__ASSIGNED TASK__
Return all of the data exactly, omitting any images.

__DATASET SECTION__
◆ ◆ ◆ ◆ ◆

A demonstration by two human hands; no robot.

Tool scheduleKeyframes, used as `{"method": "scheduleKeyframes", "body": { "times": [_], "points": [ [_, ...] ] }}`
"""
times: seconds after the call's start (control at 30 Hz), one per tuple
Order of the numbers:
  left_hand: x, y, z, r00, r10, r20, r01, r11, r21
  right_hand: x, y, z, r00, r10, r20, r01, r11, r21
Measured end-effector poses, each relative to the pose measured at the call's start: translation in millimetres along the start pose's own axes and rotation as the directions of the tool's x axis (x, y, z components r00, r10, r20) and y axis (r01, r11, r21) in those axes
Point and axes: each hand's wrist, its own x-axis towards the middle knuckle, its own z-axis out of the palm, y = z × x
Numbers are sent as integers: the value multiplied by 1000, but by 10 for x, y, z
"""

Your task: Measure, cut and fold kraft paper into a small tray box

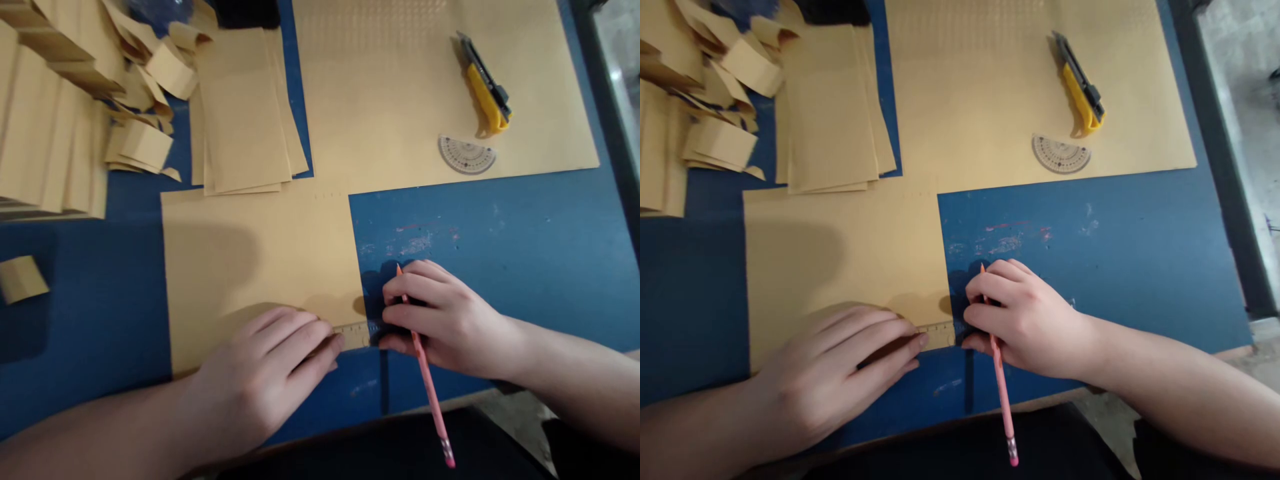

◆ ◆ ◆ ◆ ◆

__REPLY__
A demonstration by two human hands; no robot.

Tool scheduleKeyframes, used as `{"method": "scheduleKeyframes", "body": { "times": [_], "points": [ [_, ...] ] }}`
"""
times: seconds after the call's start (control at 30 Hz), one per tuple
Order of the numbers:
  left_hand: x, y, z, r00, r10, r20, r01, r11, r21
  right_hand: x, y, z, r00, r10, r20, r01, r11, r21
Measured end-effector poses, each relative to the pose measured at the call's start: translation in millimetres along the start pose's own axes and rotation as the directions of the tool's x axis (x, y, z components r00, r10, r20) and y axis (r01, r11, r21) in those axes
Point and axes: each hand's wrist, its own x-axis towards the middle knuckle, its own z-axis out of the palm, y = z × x
Numbers are sent as integers: the value multiplied by 1000, but by 10 for x, y, z
"""

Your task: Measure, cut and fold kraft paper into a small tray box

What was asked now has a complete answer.